Neuromuscular electrical stimulation (NMES) is used for many purposes but was initially just used in elite sport for muscle strengthening and muscle retraining, as well as maintenance of muscle mass during periods of immobilisation. In recent years it has become utilised more often in national health settings to help increase muscle firing and strength and reduce atrophy. It works via application of an electrical stimulation to the percutaneous peripheral nerves, which therefore results in contraction of the desired skeletal muscle. (Lake, 1992 and Neuromuscular Electrical Stimulation, 2013).

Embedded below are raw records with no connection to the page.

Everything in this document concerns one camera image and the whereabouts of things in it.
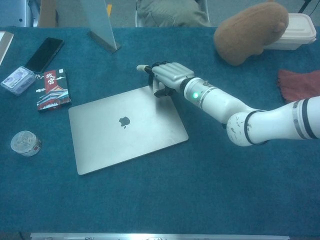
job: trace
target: teal felt surface
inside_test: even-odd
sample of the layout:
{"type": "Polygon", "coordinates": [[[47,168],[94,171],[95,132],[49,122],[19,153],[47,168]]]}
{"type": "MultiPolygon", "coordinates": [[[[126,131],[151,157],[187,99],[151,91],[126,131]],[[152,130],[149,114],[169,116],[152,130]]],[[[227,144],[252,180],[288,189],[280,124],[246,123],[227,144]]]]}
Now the teal felt surface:
{"type": "Polygon", "coordinates": [[[68,116],[69,107],[146,86],[136,66],[159,61],[181,63],[249,106],[272,110],[285,104],[278,70],[319,70],[319,40],[295,51],[264,51],[233,67],[215,53],[214,28],[115,28],[122,47],[114,54],[87,28],[2,30],[14,38],[1,81],[46,37],[64,40],[47,70],[66,69],[72,105],[39,113],[34,85],[19,97],[0,88],[0,231],[320,235],[318,140],[239,147],[176,94],[187,142],[80,176],[68,116]],[[22,130],[42,140],[37,155],[11,150],[22,130]]]}

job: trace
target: red fabric
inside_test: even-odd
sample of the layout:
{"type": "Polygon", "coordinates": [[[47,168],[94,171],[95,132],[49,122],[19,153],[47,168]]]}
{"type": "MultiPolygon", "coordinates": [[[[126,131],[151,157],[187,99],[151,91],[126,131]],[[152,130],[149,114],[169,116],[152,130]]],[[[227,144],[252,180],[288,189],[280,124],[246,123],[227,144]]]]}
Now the red fabric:
{"type": "Polygon", "coordinates": [[[295,73],[280,69],[277,85],[287,103],[320,96],[320,70],[295,73]]]}

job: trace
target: floor
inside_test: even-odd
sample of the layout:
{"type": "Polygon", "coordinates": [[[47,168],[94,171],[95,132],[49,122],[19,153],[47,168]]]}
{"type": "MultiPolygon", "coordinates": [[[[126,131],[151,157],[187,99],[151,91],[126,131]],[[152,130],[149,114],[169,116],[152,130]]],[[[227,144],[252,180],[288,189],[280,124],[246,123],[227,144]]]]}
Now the floor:
{"type": "MultiPolygon", "coordinates": [[[[213,27],[218,27],[222,21],[236,13],[264,2],[262,0],[207,0],[210,22],[213,27]]],[[[277,0],[289,13],[297,13],[304,0],[277,0]]],[[[110,22],[112,27],[134,27],[136,0],[106,0],[111,5],[110,22]]],[[[304,14],[310,15],[318,3],[311,0],[304,14]]],[[[58,12],[58,26],[63,27],[87,27],[85,13],[81,8],[80,0],[56,0],[58,12]]],[[[320,26],[320,4],[311,14],[311,20],[315,26],[320,26]]],[[[0,240],[30,240],[30,233],[23,232],[22,238],[18,232],[0,232],[0,240]]],[[[294,240],[320,240],[320,237],[300,237],[294,240]]]]}

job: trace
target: stuffed toy
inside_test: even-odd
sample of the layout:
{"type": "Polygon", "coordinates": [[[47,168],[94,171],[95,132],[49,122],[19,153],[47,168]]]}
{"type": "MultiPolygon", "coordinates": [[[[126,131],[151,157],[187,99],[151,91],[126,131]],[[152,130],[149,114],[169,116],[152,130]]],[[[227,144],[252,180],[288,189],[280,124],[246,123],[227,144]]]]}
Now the stuffed toy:
{"type": "Polygon", "coordinates": [[[217,28],[213,41],[217,53],[227,63],[238,66],[264,46],[281,38],[289,24],[285,7],[269,0],[228,18],[217,28]]]}

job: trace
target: silver laptop
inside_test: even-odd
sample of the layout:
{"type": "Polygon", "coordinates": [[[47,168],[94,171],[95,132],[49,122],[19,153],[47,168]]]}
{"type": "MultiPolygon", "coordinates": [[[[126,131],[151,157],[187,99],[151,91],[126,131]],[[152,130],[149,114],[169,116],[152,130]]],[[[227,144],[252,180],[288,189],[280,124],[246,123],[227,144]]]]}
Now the silver laptop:
{"type": "Polygon", "coordinates": [[[148,86],[71,107],[69,120],[79,175],[189,138],[171,97],[148,86]]]}

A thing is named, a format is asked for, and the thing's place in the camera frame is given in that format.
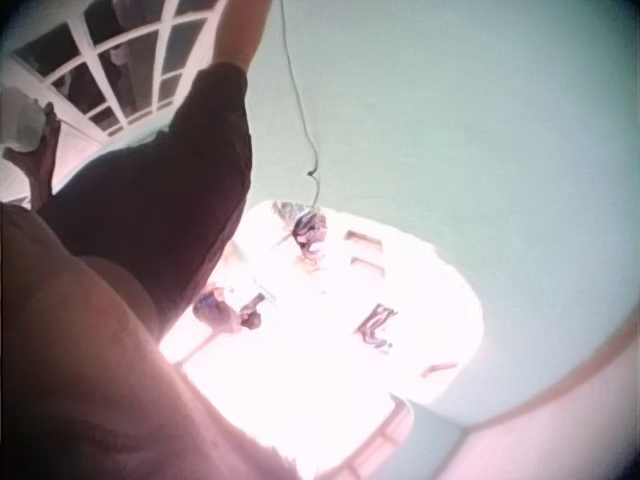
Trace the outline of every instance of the person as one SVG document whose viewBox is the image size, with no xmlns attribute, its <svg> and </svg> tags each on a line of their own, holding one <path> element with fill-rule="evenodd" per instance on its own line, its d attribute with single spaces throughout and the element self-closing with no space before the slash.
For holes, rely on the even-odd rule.
<svg viewBox="0 0 640 480">
<path fill-rule="evenodd" d="M 158 348 L 242 215 L 246 72 L 270 4 L 228 0 L 165 135 L 92 161 L 37 213 L 2 205 L 4 476 L 298 478 Z"/>
<path fill-rule="evenodd" d="M 242 330 L 243 317 L 225 301 L 224 288 L 207 285 L 193 303 L 193 316 L 213 333 L 234 334 Z"/>
</svg>

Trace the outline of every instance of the window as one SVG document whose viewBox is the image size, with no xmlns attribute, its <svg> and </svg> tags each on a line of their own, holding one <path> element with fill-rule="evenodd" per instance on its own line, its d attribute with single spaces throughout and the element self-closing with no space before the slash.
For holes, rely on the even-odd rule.
<svg viewBox="0 0 640 480">
<path fill-rule="evenodd" d="M 84 13 L 94 45 L 144 25 L 159 22 L 163 0 L 95 0 Z"/>
<path fill-rule="evenodd" d="M 100 110 L 92 117 L 89 117 L 89 119 L 105 132 L 118 125 L 118 119 L 113 113 L 113 110 L 111 110 L 111 107 L 106 107 L 103 110 Z"/>
<path fill-rule="evenodd" d="M 162 82 L 160 82 L 160 93 L 158 102 L 162 103 L 173 98 L 173 96 L 176 94 L 176 90 L 178 89 L 180 77 L 181 75 L 173 75 L 169 78 L 165 78 L 164 80 L 162 80 Z"/>
<path fill-rule="evenodd" d="M 194 20 L 173 26 L 162 67 L 163 74 L 175 72 L 185 67 L 204 23 L 205 20 Z"/>
<path fill-rule="evenodd" d="M 86 63 L 62 75 L 53 86 L 82 113 L 89 113 L 106 103 Z"/>
<path fill-rule="evenodd" d="M 217 0 L 180 0 L 176 16 L 185 13 L 201 12 L 203 10 L 211 10 L 217 3 Z"/>
<path fill-rule="evenodd" d="M 27 43 L 15 54 L 43 77 L 80 55 L 69 26 L 64 23 Z"/>
<path fill-rule="evenodd" d="M 151 32 L 100 54 L 102 68 L 126 117 L 151 106 L 157 39 L 158 32 Z"/>
</svg>

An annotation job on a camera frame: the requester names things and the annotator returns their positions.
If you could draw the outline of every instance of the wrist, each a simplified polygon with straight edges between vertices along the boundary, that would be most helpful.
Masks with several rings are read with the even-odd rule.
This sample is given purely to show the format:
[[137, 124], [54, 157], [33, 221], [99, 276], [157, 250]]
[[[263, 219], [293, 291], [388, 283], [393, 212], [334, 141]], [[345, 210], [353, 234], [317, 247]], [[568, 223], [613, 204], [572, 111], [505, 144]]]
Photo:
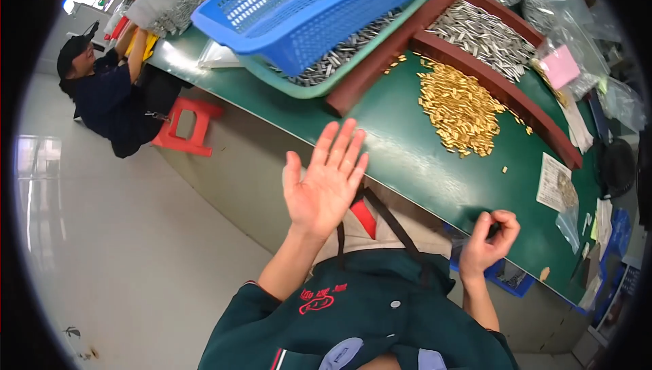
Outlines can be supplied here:
[[467, 293], [473, 294], [477, 291], [486, 290], [487, 284], [484, 273], [481, 274], [463, 274], [460, 273], [461, 284]]
[[328, 236], [323, 237], [315, 235], [314, 233], [310, 232], [310, 230], [292, 223], [288, 230], [288, 238], [297, 240], [301, 244], [305, 244], [307, 246], [316, 246], [321, 249], [324, 243], [326, 243]]

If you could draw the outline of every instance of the hand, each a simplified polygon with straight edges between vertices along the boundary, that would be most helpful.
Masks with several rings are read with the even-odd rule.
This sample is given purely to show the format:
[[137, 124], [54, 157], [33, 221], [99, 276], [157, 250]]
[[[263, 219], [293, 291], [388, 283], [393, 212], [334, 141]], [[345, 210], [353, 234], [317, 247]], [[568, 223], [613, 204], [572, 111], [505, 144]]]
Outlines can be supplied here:
[[[501, 229], [491, 239], [487, 240], [489, 228], [495, 222], [500, 223]], [[517, 239], [521, 226], [517, 222], [517, 215], [511, 211], [496, 210], [491, 214], [483, 211], [475, 222], [473, 234], [468, 244], [461, 251], [460, 278], [462, 281], [472, 281], [482, 278], [484, 281], [485, 270], [496, 261], [505, 258], [509, 249]]]
[[298, 232], [326, 241], [351, 206], [369, 162], [369, 155], [363, 154], [355, 163], [365, 136], [364, 130], [357, 130], [351, 140], [355, 125], [352, 118], [345, 121], [334, 144], [338, 123], [326, 125], [303, 180], [298, 154], [287, 153], [283, 195]]

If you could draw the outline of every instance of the green plastic basket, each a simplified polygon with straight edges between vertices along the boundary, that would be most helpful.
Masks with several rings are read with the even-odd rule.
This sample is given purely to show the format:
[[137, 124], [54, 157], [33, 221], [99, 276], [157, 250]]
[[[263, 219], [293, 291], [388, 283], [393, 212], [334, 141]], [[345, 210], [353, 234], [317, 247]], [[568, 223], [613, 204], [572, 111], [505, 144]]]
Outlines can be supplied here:
[[337, 83], [353, 69], [358, 63], [360, 63], [372, 50], [376, 48], [383, 40], [387, 39], [389, 35], [392, 34], [399, 26], [403, 24], [412, 14], [415, 13], [417, 9], [427, 0], [410, 0], [406, 2], [403, 8], [403, 14], [399, 16], [396, 20], [392, 21], [387, 28], [383, 29], [374, 39], [372, 39], [366, 46], [356, 53], [349, 62], [342, 65], [338, 68], [337, 72], [328, 77], [324, 82], [316, 86], [311, 87], [302, 87], [297, 86], [296, 84], [289, 82], [285, 77], [282, 77], [280, 73], [277, 73], [267, 67], [265, 62], [259, 56], [238, 56], [240, 64], [244, 66], [249, 72], [253, 75], [267, 83], [268, 85], [274, 87], [277, 90], [281, 90], [283, 93], [294, 98], [314, 98], [321, 97], [328, 94]]

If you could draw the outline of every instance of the green table surface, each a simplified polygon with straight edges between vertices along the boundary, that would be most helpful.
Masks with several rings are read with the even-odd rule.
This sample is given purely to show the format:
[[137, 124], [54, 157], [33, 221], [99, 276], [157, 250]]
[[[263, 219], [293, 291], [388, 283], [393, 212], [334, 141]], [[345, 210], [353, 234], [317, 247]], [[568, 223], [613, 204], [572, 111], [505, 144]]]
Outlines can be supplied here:
[[[324, 110], [323, 98], [294, 99], [273, 89], [242, 68], [197, 68], [207, 36], [191, 27], [183, 35], [160, 40], [147, 61], [168, 73], [207, 90], [262, 118], [291, 135], [314, 145], [323, 127], [336, 120]], [[418, 56], [406, 51], [401, 62], [364, 95], [347, 115], [366, 130], [363, 150], [369, 152], [367, 175], [432, 212], [466, 233], [473, 230], [483, 210], [506, 209], [517, 214], [521, 232], [508, 260], [539, 278], [567, 300], [578, 303], [584, 288], [581, 275], [570, 281], [580, 258], [555, 225], [557, 211], [536, 202], [542, 153], [559, 157], [536, 134], [527, 135], [509, 113], [498, 114], [500, 134], [493, 139], [492, 154], [460, 159], [440, 144], [436, 129], [418, 103], [419, 78], [424, 68]], [[566, 119], [542, 79], [528, 71], [517, 86], [568, 133]], [[586, 103], [578, 103], [589, 131], [595, 125]], [[595, 154], [584, 155], [581, 170], [573, 172], [580, 199], [578, 231], [585, 214], [595, 213], [599, 186], [595, 179]], [[589, 239], [580, 235], [580, 251]]]

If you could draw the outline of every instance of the black strap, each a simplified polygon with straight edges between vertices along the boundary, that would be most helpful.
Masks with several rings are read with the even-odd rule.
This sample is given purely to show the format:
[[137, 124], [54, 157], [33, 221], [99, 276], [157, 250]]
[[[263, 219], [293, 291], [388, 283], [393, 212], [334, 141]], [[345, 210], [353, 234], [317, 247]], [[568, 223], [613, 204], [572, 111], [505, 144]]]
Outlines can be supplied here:
[[[428, 285], [428, 272], [430, 271], [430, 268], [428, 264], [423, 260], [421, 253], [417, 249], [417, 246], [414, 244], [410, 236], [408, 236], [407, 232], [401, 226], [401, 224], [396, 220], [392, 212], [387, 208], [387, 206], [376, 196], [376, 194], [369, 188], [365, 187], [361, 191], [358, 192], [356, 195], [356, 200], [354, 202], [358, 201], [361, 199], [359, 195], [362, 195], [362, 197], [366, 197], [367, 200], [369, 200], [369, 203], [371, 203], [371, 206], [376, 209], [380, 217], [382, 217], [386, 222], [389, 228], [392, 229], [396, 237], [403, 243], [405, 246], [405, 250], [407, 254], [412, 257], [412, 259], [418, 263], [421, 264], [421, 283], [423, 286]], [[337, 240], [338, 240], [338, 264], [340, 266], [340, 269], [344, 269], [344, 224], [340, 223], [337, 227]]]
[[337, 225], [337, 264], [344, 271], [344, 223]]

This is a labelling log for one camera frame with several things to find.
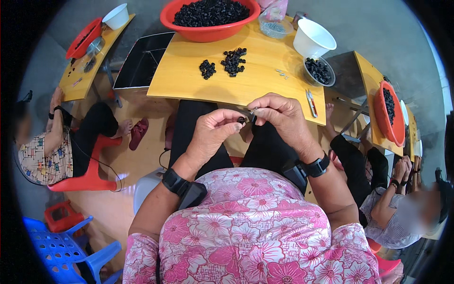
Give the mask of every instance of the black pants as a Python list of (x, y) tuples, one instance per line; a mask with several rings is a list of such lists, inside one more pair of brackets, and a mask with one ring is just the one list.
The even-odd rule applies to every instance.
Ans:
[(118, 122), (107, 104), (99, 102), (90, 108), (79, 130), (71, 133), (73, 177), (82, 176), (87, 171), (98, 135), (112, 137), (117, 130)]
[[(217, 104), (192, 100), (181, 100), (175, 121), (175, 131), (172, 139), (172, 152), (169, 167), (184, 153), (192, 140), (196, 121), (201, 115), (217, 109)], [(252, 126), (254, 138), (244, 156), (241, 167), (268, 169), (282, 174), (282, 166), (289, 160), (298, 159), (295, 150), (287, 145), (277, 133), (272, 124), (266, 122), (263, 126)], [(199, 170), (196, 178), (216, 169), (232, 168), (224, 144), (216, 154)]]
[[(339, 161), (344, 167), (344, 171), (347, 176), (348, 189), (350, 190), (358, 208), (360, 208), (366, 197), (372, 192), (373, 189), (380, 186), (387, 188), (388, 160), (377, 148), (372, 147), (367, 152), (367, 158), (369, 159), (373, 171), (372, 180), (369, 184), (365, 175), (365, 158), (361, 151), (359, 151), (354, 145), (348, 143), (342, 135), (337, 135), (331, 141), (330, 146), (339, 157)], [(367, 219), (361, 210), (359, 210), (359, 212), (360, 223), (363, 227), (365, 227), (367, 225)]]

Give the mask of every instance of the red slipper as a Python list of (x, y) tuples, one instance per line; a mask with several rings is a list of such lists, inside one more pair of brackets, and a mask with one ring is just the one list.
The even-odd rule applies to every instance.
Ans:
[(142, 120), (136, 123), (136, 125), (134, 125), (134, 127), (131, 129), (131, 142), (129, 143), (129, 148), (132, 151), (135, 151), (137, 149), (147, 130), (148, 119), (146, 118), (142, 118)]
[(339, 158), (337, 157), (336, 153), (332, 149), (328, 152), (328, 156), (330, 157), (331, 162), (333, 165), (339, 169), (339, 170), (344, 170), (344, 167), (342, 166), (341, 161), (339, 161)]

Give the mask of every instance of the red plastic bowl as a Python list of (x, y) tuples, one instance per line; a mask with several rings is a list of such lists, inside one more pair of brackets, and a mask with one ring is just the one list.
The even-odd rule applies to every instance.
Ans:
[(191, 2), (195, 2), (194, 0), (174, 0), (167, 4), (167, 6), (165, 6), (161, 12), (161, 23), (165, 27), (180, 33), (182, 37), (188, 40), (196, 42), (212, 42), (223, 40), (239, 32), (245, 24), (255, 20), (260, 15), (260, 6), (255, 0), (237, 1), (249, 8), (249, 17), (236, 23), (228, 25), (217, 25), (214, 27), (197, 28), (181, 27), (172, 24), (175, 20), (175, 14), (180, 11), (183, 4), (188, 5)]
[[(101, 21), (103, 18), (96, 18), (93, 22), (91, 22), (88, 26), (86, 26), (80, 34), (76, 37), (73, 41), (71, 46), (68, 48), (68, 52), (66, 52), (66, 59), (71, 57), (75, 59), (79, 59), (87, 53), (87, 48), (91, 44), (91, 42), (101, 35)], [(84, 38), (84, 36), (90, 32), (91, 28), (93, 31), (85, 38), (85, 40), (76, 48), (77, 44)]]
[[(386, 110), (383, 88), (390, 90), (391, 96), (393, 96), (395, 114), (393, 126), (391, 126), (388, 111)], [(383, 135), (389, 141), (394, 142), (397, 147), (402, 147), (405, 141), (404, 115), (402, 114), (400, 102), (396, 96), (396, 93), (394, 92), (393, 87), (386, 81), (380, 82), (380, 88), (375, 94), (374, 110), (378, 127), (380, 128)]]

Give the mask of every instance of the hand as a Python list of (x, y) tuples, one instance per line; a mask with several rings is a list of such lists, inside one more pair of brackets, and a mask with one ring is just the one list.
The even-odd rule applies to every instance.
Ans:
[(61, 105), (61, 100), (64, 96), (63, 90), (58, 86), (55, 88), (54, 94), (52, 95), (52, 99), (50, 100), (50, 109), (49, 112), (54, 114), (54, 108), (56, 106)]
[(194, 135), (186, 155), (199, 169), (216, 154), (221, 144), (232, 134), (240, 132), (246, 123), (237, 122), (244, 117), (234, 110), (219, 109), (197, 119)]
[(408, 177), (410, 176), (411, 169), (413, 165), (411, 164), (410, 157), (409, 156), (404, 156), (402, 160), (405, 162), (405, 173), (402, 178), (403, 181), (408, 181)]
[(275, 93), (268, 93), (247, 105), (250, 110), (256, 107), (259, 108), (254, 111), (257, 116), (256, 125), (261, 126), (266, 121), (269, 121), (276, 128), (284, 142), (302, 156), (300, 159), (303, 162), (312, 163), (316, 160), (316, 158), (313, 159), (307, 155), (310, 152), (308, 150), (315, 141), (309, 132), (298, 100), (286, 98)]
[(401, 183), (401, 181), (405, 175), (405, 172), (407, 170), (407, 164), (404, 161), (404, 159), (400, 159), (399, 161), (397, 161), (396, 166), (394, 167), (394, 170), (395, 170), (394, 178), (399, 183)]

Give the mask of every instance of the red plastic chair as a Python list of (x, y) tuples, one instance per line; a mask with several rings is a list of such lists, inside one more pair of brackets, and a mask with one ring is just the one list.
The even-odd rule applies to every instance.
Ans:
[(59, 181), (56, 184), (50, 184), (47, 187), (51, 191), (79, 191), (79, 190), (112, 190), (117, 189), (117, 183), (115, 181), (103, 180), (99, 177), (99, 154), (101, 149), (109, 146), (119, 146), (122, 142), (122, 138), (111, 139), (109, 137), (99, 135), (98, 140), (93, 148), (91, 154), (93, 159), (90, 159), (87, 172), (80, 177), (67, 178)]
[(367, 242), (369, 243), (370, 250), (373, 254), (376, 254), (381, 249), (381, 245), (376, 243), (373, 239), (367, 238)]
[(375, 255), (378, 260), (378, 274), (380, 277), (386, 276), (389, 272), (391, 272), (397, 265), (400, 263), (400, 259), (398, 260), (386, 260), (381, 258), (378, 255)]

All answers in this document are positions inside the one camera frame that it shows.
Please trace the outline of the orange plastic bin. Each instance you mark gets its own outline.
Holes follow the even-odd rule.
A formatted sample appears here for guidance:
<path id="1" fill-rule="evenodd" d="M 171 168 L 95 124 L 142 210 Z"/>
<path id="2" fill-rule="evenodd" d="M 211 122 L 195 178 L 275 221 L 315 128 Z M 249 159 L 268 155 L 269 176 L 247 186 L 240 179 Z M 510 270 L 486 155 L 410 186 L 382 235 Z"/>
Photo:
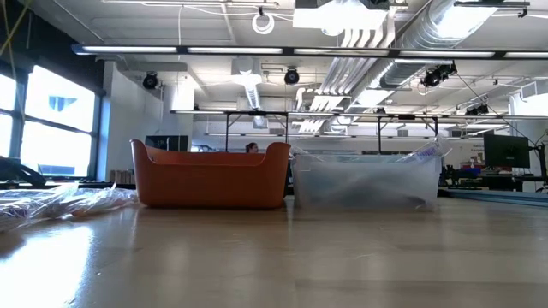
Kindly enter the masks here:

NMES has been shown to accelerate axon regeneration after nerve injury when used for an hour period on a low frequency setting. It has been shown that re-innervation of motor and sensory pathways is evident after 56 days but not apparent before 14 days. However, by using electrical stimulation in those first 14 days, the motor nerve branch of axons had regenerated showing accelerated outgrowth and crossing of the repair site. This results in earlier functional recovery and muscle re-innervation. (Gordon and English, 2016).
When an injury occurs it is sometimes vital for a patient to undergo a period of immobilisation or bed rest in order for the injury to heal, for example fracture healing. When a limb is immobilised due to a fracture there is rapid loss of surrounding skeletal muscle mass and loss of strength, in the area that is immobilised. This muscle atrophy occurs due to imbalances between the breakdown and synthesis of muscle proteins. (Dirks et al, 2013).
NMES has been shown to increase protein synthesis rates for a few hours post a single administration (Wall et al, 2012). If used long term and self-administered by the patient during immobilisation, it can maintain homeostatic protein synthesis rates. NMES helps to regulate the ubiquitin-proteasome pathway which controls muscle protein breakdown, ubiquitin ligases are known to increase during periods of immobilisation resulting in loss of muscle mass. However, NMES prevents the increase in ubiquitin ligases (Dirks et al, 2013).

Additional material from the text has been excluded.